Double-clicking on a process in the process list will attempt to bring it to the front, exactly like choosing Bring to Front from the Manage menu or from the toolbar.

If you start typing the name of a process, that process will be selected.

Peek-a-Boo’s View menu controls which pieces of process information are seen in the process list. There is a handful of options immediately in the View menu, and many items in the Built-In Items and PS Available Items submenus.

The items immediately in the View menu are probably the most common and most useful items.

The items in the Built-In Items submenu are items that Peek-a-Boo can find programmatically. Their names are generally very close to the internal Darwin names for these pieces of information. Those pieces of information whose names are prefixed with “meta_” are pieces of information that may be found in different ways, or that are synthesized from other pieces of information. (For example, meta_name may be found from comm or name (Carbon).)

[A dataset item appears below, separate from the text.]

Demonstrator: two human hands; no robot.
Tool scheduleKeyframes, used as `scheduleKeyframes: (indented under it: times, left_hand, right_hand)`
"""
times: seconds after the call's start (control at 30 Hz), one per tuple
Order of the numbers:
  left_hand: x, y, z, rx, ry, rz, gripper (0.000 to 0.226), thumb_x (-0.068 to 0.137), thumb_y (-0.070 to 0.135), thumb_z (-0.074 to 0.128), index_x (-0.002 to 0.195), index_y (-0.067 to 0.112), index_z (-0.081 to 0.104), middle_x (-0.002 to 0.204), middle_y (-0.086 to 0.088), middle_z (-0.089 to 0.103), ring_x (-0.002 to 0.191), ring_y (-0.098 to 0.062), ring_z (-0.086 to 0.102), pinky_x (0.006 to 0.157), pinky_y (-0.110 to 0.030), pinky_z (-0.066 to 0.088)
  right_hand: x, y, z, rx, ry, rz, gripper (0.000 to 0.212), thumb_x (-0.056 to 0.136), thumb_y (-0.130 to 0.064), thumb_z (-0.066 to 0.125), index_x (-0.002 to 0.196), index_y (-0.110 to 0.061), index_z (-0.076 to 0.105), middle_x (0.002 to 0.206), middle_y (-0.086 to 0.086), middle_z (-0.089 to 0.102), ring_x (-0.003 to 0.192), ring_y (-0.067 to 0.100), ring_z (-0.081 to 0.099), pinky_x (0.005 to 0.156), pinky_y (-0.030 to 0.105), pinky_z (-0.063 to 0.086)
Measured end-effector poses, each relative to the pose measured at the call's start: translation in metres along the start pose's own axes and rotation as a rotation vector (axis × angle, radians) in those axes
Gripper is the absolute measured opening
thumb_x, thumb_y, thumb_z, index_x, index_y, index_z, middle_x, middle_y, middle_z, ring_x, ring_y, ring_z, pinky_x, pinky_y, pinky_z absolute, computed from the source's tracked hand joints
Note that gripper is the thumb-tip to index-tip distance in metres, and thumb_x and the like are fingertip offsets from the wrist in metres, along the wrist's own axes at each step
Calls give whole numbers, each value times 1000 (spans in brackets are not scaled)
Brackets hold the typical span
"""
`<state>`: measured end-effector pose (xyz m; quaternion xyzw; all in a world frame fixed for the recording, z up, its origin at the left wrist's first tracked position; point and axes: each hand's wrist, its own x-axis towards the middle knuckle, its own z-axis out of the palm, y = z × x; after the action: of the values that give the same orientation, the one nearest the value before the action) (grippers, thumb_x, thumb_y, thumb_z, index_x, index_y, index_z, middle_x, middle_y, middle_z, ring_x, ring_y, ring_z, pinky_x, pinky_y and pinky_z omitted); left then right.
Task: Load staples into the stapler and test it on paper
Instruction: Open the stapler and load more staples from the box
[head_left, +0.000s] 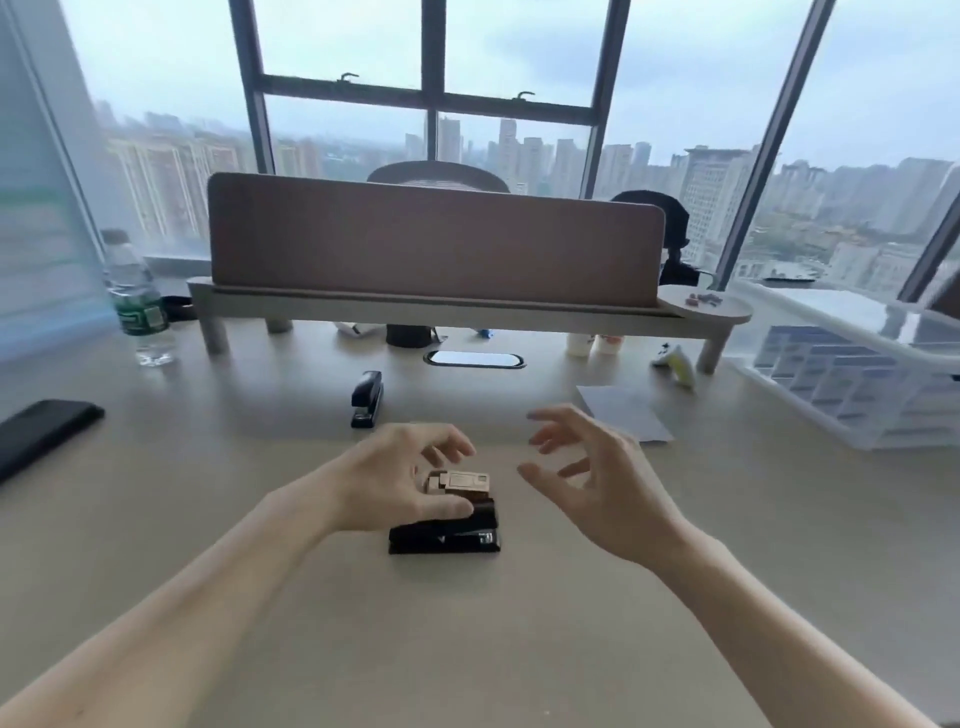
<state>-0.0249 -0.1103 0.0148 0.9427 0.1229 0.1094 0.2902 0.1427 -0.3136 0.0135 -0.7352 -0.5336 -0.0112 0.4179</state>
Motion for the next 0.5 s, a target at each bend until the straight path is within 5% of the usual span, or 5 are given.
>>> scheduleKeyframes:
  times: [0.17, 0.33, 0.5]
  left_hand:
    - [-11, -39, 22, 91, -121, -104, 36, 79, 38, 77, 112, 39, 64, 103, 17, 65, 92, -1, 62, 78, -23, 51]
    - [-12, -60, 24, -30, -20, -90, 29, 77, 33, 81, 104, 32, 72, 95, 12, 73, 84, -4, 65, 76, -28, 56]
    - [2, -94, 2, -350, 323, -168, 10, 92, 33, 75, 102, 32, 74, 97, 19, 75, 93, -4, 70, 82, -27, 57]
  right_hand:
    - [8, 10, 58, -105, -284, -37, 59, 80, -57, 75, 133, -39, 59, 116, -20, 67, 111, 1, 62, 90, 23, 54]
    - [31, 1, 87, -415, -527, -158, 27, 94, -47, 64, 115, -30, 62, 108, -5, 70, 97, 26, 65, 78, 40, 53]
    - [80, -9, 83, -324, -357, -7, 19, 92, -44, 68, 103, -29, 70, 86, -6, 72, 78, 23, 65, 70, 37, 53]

The PS Available Items submenu deserves some explanation. If you are familiar with unix command-line tools such as top and ps, you will see some functionality similarites to Peek-a-Boo. Indeed, in the days before OS X, the OS 9 (and before) versions of Peek-a-Boo were often referred to as “a top program for Mac OS.”

Peek-a-Boo has the ability to query the ps tool, and display in Peek-a-Boo’s process list the results of ps. This is all determined dynamically by parsing “ps -L” and offering all of ps’s options in the PS Available Items submenu.

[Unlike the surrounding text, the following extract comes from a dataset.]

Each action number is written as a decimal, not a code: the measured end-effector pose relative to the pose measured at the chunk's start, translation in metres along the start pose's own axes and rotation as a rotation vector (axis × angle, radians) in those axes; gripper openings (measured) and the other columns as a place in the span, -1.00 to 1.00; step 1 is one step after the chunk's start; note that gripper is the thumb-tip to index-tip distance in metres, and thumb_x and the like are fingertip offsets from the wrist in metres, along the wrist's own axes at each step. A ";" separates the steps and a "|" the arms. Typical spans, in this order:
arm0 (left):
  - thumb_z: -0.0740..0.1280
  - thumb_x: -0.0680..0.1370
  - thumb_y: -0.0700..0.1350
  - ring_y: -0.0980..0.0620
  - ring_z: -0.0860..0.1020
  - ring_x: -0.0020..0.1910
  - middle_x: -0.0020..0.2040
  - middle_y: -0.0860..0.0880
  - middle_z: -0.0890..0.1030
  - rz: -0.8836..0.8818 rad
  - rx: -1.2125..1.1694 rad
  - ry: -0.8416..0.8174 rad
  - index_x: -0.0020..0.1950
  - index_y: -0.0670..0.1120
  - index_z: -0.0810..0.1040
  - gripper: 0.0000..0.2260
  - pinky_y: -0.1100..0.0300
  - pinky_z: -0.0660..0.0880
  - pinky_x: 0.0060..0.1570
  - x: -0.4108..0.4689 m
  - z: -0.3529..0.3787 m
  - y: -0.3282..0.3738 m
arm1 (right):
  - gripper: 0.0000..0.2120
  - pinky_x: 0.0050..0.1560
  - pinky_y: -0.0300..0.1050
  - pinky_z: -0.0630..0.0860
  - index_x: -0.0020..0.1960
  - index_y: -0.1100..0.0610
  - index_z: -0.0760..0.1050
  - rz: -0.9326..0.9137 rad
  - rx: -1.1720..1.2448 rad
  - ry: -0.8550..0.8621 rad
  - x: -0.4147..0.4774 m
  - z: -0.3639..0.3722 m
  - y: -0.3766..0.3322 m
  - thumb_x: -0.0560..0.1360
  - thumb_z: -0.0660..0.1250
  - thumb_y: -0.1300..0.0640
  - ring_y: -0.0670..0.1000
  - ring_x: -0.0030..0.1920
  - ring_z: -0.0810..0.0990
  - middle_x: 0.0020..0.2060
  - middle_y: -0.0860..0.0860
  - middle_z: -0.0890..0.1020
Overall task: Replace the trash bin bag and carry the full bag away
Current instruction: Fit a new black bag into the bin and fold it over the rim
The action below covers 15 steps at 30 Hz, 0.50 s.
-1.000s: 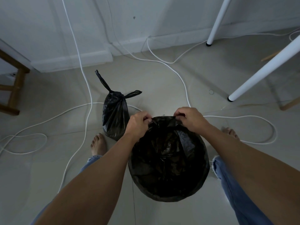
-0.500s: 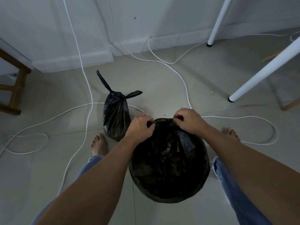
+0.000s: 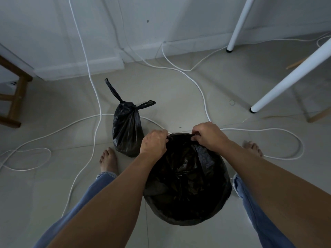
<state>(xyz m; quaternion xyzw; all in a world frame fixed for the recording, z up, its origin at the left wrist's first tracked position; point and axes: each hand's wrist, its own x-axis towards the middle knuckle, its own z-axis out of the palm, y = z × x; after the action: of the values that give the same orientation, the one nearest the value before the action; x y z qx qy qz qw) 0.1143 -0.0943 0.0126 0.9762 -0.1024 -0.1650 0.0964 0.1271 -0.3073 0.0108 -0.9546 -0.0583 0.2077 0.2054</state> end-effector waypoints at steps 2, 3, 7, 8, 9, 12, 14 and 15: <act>0.25 0.66 -0.08 -0.17 0.55 0.18 0.12 -0.15 0.62 -0.024 0.001 0.008 0.15 -0.16 0.54 -0.82 -0.01 0.49 0.09 -0.001 -0.001 -0.001 | -0.77 0.01 -0.11 0.51 0.04 0.05 0.62 0.050 0.162 0.053 -0.005 -0.005 0.004 0.45 0.40 -0.04 0.07 -0.05 0.62 -0.10 0.05 0.69; 0.25 0.65 -0.06 -0.17 0.55 0.18 0.11 -0.15 0.62 -0.036 -0.006 0.014 0.14 -0.16 0.55 -0.80 -0.02 0.49 0.10 -0.001 -0.003 -0.003 | -0.77 0.02 -0.12 0.50 0.06 0.05 0.62 0.072 0.249 0.101 -0.007 -0.009 0.006 0.48 0.37 -0.03 0.04 -0.05 0.62 -0.10 0.03 0.69; 0.30 0.62 0.06 -0.15 0.54 0.20 0.13 -0.14 0.61 -0.024 -0.078 0.053 0.24 -0.13 0.54 -0.68 -0.05 0.54 0.13 -0.006 -0.008 -0.017 | -0.75 0.00 -0.09 0.47 0.04 0.09 0.59 0.164 0.354 0.209 -0.016 -0.027 0.020 0.57 0.20 -0.02 0.08 -0.02 0.61 -0.06 0.06 0.69; 0.32 0.60 0.07 -0.14 0.54 0.21 0.14 -0.12 0.61 -0.019 -0.091 0.049 0.25 -0.11 0.54 -0.68 -0.04 0.55 0.13 -0.006 -0.010 -0.020 | -0.75 -0.03 -0.09 0.47 0.01 0.10 0.59 0.171 0.335 0.213 -0.018 -0.029 0.023 0.56 0.22 -0.03 0.07 -0.05 0.60 -0.09 0.06 0.68; 0.34 0.59 0.06 -0.14 0.54 0.20 0.13 -0.10 0.61 -0.018 -0.093 0.033 0.23 -0.09 0.55 -0.70 -0.03 0.56 0.12 -0.007 -0.011 -0.023 | -0.75 -0.07 -0.12 0.45 -0.01 0.09 0.59 0.173 0.320 0.203 -0.020 -0.030 0.024 0.54 0.26 -0.06 0.05 -0.09 0.60 -0.12 0.03 0.67; 0.34 0.59 -0.03 -0.19 0.59 0.12 0.07 -0.11 0.63 -0.049 -0.052 -0.028 0.09 -0.10 0.60 -0.83 -0.01 0.54 0.03 -0.007 -0.015 -0.023 | -0.71 -0.07 -0.14 0.50 -0.03 0.04 0.60 0.112 0.223 0.071 -0.024 -0.025 0.018 0.39 0.43 -0.15 0.00 -0.14 0.61 -0.18 -0.05 0.65; 0.32 0.60 -0.08 -0.24 0.60 0.09 0.07 -0.15 0.64 -0.067 -0.004 -0.060 0.08 -0.11 0.59 -0.86 -0.02 0.52 -0.01 -0.007 -0.017 -0.020 | -0.72 -0.01 -0.11 0.53 0.02 0.05 0.60 0.076 0.065 -0.033 -0.023 -0.019 0.012 0.36 0.47 -0.05 0.06 -0.07 0.63 -0.12 0.00 0.67; 0.32 0.60 -0.10 -0.26 0.61 0.09 0.07 -0.16 0.64 -0.068 0.017 -0.069 0.08 -0.12 0.59 -0.86 -0.03 0.52 -0.02 -0.008 -0.018 -0.019 | -0.75 0.00 -0.10 0.53 0.03 0.06 0.60 0.071 -0.006 -0.045 -0.022 -0.016 0.011 0.38 0.45 0.01 0.10 -0.02 0.62 -0.08 0.04 0.67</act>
<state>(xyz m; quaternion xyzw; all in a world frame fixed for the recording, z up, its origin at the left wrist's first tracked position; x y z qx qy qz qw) 0.1165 -0.0718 0.0275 0.9736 -0.0741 -0.2009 0.0787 0.1146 -0.3273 0.0275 -0.9518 -0.0297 0.2360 0.1938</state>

The Process List is the launchpad for managing processes, whether from the Manage menu, the process list window’s toolbar, or the contextual menu (control-click or right-click the mouse).

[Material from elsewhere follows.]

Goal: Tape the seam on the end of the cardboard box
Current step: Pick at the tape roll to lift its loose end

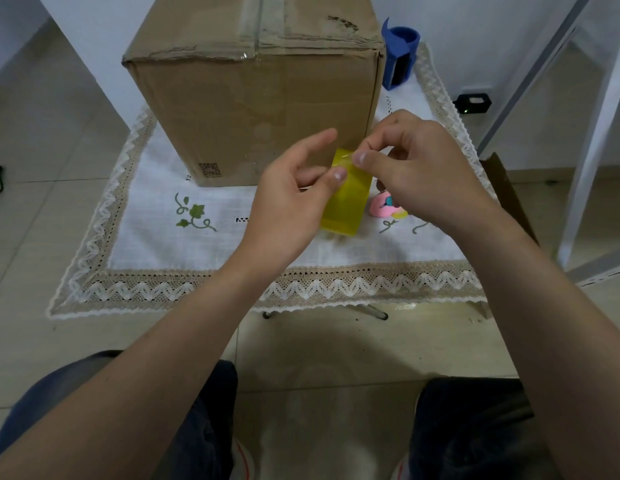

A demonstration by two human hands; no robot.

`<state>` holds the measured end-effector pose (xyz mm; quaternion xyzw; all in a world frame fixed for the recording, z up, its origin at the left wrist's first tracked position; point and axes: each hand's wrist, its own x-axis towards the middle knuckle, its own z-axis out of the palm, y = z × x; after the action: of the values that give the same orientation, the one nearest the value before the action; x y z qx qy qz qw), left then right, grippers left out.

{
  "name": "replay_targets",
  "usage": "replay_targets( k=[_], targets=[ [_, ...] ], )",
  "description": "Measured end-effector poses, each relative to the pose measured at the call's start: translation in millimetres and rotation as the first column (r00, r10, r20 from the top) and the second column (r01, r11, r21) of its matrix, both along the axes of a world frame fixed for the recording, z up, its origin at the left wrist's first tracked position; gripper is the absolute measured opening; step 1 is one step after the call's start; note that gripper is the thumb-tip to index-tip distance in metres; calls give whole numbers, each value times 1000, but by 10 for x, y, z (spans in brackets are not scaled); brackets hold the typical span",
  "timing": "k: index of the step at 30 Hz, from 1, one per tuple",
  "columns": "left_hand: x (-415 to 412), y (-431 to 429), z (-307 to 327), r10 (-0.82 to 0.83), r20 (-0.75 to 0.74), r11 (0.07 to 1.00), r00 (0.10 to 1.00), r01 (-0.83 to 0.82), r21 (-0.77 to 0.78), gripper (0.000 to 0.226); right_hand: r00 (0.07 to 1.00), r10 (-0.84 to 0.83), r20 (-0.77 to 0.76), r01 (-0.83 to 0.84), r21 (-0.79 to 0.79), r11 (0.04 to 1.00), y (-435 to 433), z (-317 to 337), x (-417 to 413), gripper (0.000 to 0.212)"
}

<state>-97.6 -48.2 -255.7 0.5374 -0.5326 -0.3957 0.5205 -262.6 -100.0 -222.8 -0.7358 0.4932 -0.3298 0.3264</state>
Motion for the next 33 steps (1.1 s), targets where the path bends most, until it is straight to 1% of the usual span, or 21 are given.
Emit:
replay_targets(
  k=[2, 6, 8, 10, 13, 18, 22, 24, 26, 28, 29, 31, 33],
  targets=[
    [8, -7, 3, 25, -17, 1000, 1000, -25, 1, 41, 1000, 10, 16, -10, 21, 1000, 13, -4, 11, 17],
    [1, 0, -14, 71, -29, 997, 997, -71, -4, 31, 999, 16, 29, -17, 31, 999, 23, -47, 62, 22],
    [-4, 3, -18, 93, -42, 996, 995, -93, 1, 30, 998, 4, 61, -6, 40, 999, 24, -66, 89, 24],
    [1, -10, -8, 127, -46, 992, 991, -127, 10, 33, 996, -27, 81, 24, 36, 999, 23, -77, 109, 25],
    [12, -35, -2, 159, -68, 986, 985, -156, 51, 40, 991, -113, 72, 110, 47, 993, 20, -88, 120, 23],
    [19, -48, -40, 136, -179, 981, 975, -106, 165, 44, 967, -241, 87, 235, 79, 969, 31, -97, 94, 23],
    [42, -68, -74, 86, -312, 970, 946, -8, 242, 52, 963, -260, 71, 256, 55, 965, 60, -66, 82, 21],
    [46, -68, -58, 72, -392, 963, 917, 39, 267, 48, 964, -266, 27, 262, 104, 959, 57, -73, 71, 28],
    [54, -66, -26, 54, -451, 958, 891, 82, 275, 38, 970, -239, -46, 243, 210, 947, 39, -94, 66, 44],
    [72, -63, 6, 20, -472, 952, 881, 128, 279, 33, 979, -201, -40, 204, 289, 935, 45, -100, 84, 61],
    [80, -62, 15, 4, -472, 947, 881, 149, 285, 32, 981, -194, -18, 191, 285, 939, 50, -102, 94, 66],
    [96, -61, 28, -5, -466, 936, 885, 168, 310, 26, 984, -180, 7, 173, 244, 954, 78, -94, 112, 68],
    [104, -65, 34, 22, -448, 931, 894, 145, 335, 21, 987, -157, 11, 151, 232, 961, 105, -91, 120, 69]
  ],
)
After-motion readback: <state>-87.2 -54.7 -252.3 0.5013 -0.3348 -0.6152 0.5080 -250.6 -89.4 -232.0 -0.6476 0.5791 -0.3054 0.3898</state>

The toolbar also has graphics for illustrating total system CPU usage and physical memory usage. (The barbershop-striped cyan/blue on the left of the memory graph displays “wired” memory, or memory that cannot be paged out. The blue section shows normal “in-use” memory. The barbershop-striped gray/blue section is “inactive” memory, and the gray section on the right of the graph is free memory.) There is also a “VM Thrashing” icon which changes color depending on recent pageouts: green for low, yellow for medium, red for high, and flashing red for severe virtual memory thrashing.